Task Force Saber soldiers wonder if Afghan troops will stay at remote border crossing after they leave
GOWARDESH VALLEY, Afghanistan — An operation by the 173rd Airborne Brigade to secure this key valley in eastern Afghanistan and rebuild a border police station destroyed by insurgents last year is nearing completion.
U.S. officers with the brigade’s Task Force Saber say they plan to begin pulling out the first U.S. troops in the coming days.
Nearly 200 U.S. and Afghan government troops have been in the Gowardesh Valley and in the surrounding mountains for the past two weeks.
U.S. officers hope that by rebuilding a small Afghan border police outpost at a bridge over the Kunar River they can maintain control over the Gowardesh and restart improvements on the main road into Nuristan province. They say a widened and improved road into Nuristan will bring jobs and badly needed economic development into the remote mountainous region and help undercut the insurgency there.
It’s a key strategic goal for U.S. forces in this remote province of Afghanistan, which has always remained largely beyond the authority of government control and whose people have fiercely resisted foreign incursions into their territory in the past.
Dubbed Operation Mountain Highway II, it is Task Force Saber’s largest operation to date.
Afghan border police abandoned the Gowardesh outpost last August after insurgents threatened to kill them if they did not leave.
With construction on the border station nearly complete, U.S. troops were supposed to start pulling out of the Gowardesh two days ago.

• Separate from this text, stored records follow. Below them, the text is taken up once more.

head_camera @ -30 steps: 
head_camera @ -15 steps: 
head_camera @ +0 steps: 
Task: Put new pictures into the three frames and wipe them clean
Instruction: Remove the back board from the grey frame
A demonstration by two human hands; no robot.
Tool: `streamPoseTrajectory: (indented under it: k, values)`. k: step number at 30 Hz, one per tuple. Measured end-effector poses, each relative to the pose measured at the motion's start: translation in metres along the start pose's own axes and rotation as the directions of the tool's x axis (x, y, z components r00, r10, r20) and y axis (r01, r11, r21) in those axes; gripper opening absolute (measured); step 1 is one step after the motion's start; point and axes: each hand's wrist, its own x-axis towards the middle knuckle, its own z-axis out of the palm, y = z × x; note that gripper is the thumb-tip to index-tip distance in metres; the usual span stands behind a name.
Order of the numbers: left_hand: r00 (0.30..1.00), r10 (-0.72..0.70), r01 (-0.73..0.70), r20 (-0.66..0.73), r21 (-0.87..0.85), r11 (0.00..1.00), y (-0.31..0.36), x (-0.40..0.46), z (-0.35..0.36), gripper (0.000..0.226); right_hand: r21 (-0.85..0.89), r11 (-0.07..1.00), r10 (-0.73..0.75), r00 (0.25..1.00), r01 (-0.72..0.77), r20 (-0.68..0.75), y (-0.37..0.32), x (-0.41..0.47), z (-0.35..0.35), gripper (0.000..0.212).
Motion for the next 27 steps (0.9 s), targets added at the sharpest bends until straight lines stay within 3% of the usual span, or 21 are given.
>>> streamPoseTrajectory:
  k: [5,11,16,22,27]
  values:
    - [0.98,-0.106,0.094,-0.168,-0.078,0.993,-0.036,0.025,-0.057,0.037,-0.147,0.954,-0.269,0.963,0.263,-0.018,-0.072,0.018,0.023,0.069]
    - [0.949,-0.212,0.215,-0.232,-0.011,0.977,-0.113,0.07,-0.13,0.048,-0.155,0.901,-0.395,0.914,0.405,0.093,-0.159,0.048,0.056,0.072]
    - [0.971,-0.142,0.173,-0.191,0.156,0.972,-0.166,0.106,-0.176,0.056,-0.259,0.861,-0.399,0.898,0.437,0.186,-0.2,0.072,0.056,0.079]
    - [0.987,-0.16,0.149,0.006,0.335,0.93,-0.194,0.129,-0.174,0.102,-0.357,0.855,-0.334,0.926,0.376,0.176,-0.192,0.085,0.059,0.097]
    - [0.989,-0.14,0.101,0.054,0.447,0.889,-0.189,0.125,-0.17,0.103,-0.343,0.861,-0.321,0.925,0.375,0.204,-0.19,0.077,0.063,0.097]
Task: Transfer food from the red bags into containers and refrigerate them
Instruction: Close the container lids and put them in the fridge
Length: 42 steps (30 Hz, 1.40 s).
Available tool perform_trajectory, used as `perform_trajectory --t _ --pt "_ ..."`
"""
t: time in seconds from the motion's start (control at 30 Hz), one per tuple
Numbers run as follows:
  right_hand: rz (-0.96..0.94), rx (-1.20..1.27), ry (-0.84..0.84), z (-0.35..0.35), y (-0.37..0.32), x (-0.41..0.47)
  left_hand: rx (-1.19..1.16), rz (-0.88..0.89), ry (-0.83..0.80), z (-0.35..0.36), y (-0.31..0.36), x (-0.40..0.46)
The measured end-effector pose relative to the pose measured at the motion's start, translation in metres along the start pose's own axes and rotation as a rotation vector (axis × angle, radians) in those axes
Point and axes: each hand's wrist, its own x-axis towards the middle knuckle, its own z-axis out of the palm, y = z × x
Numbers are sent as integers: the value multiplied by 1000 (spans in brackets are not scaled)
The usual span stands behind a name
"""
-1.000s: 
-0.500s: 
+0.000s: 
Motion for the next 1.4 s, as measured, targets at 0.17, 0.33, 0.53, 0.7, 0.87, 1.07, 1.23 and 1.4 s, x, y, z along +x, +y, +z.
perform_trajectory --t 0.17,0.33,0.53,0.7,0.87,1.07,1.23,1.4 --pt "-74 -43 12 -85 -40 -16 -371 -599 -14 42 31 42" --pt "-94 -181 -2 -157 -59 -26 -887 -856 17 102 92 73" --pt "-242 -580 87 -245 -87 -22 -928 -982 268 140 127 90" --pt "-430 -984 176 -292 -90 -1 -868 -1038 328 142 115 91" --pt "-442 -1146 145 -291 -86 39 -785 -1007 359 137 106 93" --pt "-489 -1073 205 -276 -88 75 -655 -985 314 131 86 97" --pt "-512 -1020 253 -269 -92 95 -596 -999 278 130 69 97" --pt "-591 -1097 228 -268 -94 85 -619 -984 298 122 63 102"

But their departure has been postponed for a few days at least. The goal is to leave the Afghan border forces in control of the valley, with only a minimal U.S. presence in a couple of outposts in the mountains overlooking the valley.
The commander of Workhorse Troop, Capt. John Williams, who is overseeing the operation, said once U.S. troops begin leaving the Gowardesh, they will pull out in stages over a period of a couple of weeks, gradually handing over more responsibilities to the Afghan border police. The goal is that once most U.S. forces are gone, the Afghans will be confident enough at that point in their ability to hold the area that they will remain.
“The true test of this is going to be if these guys stay when we leave,” said Williams, 37, of Chickasha, Okla. “We’re trying to mitigate them packing up and following us when we pull out of here.”
On previous operations meant to secure the Gowardesh and nearby areas, Afghan border police have abandoned their positions as soon as U.S. soldiers pulled out, Williams said.
“We’ve had them beat us down the mountain,” he said.
Nuristan province is one of the most remote and inaccessible regions in eastern Afghanistan. Its rugged terrain consists of sweeping, razor-backed mountains and narrow, plunging valleys. There are few roads, and most of these are accessible only by small four-wheeled drive trucks.
Nuristan was the last province in Afghanistan to convert to Islam, doing so only in the late 1800s, and the region has always been considered wild and lawless. Afghan resistance to the Soviet occupation in the 1980s started in Nuristan province, and Soviet forces suffered horrendous losses in the region and in Kunar province to the south.
U.S. forces have been ambushed every other time they’ve come into the Gowardesh Valley and nearby areas of Nuristan, and they’ve suffered a number of soldiers killed and wounded here.
What’s different this time is that U.S. and Afghan government troops have the support of tribal elders throughout Nuristan, who’ve grown tired of the insurgency and want to see government control established and for economic development to take root, according to U.S. officers.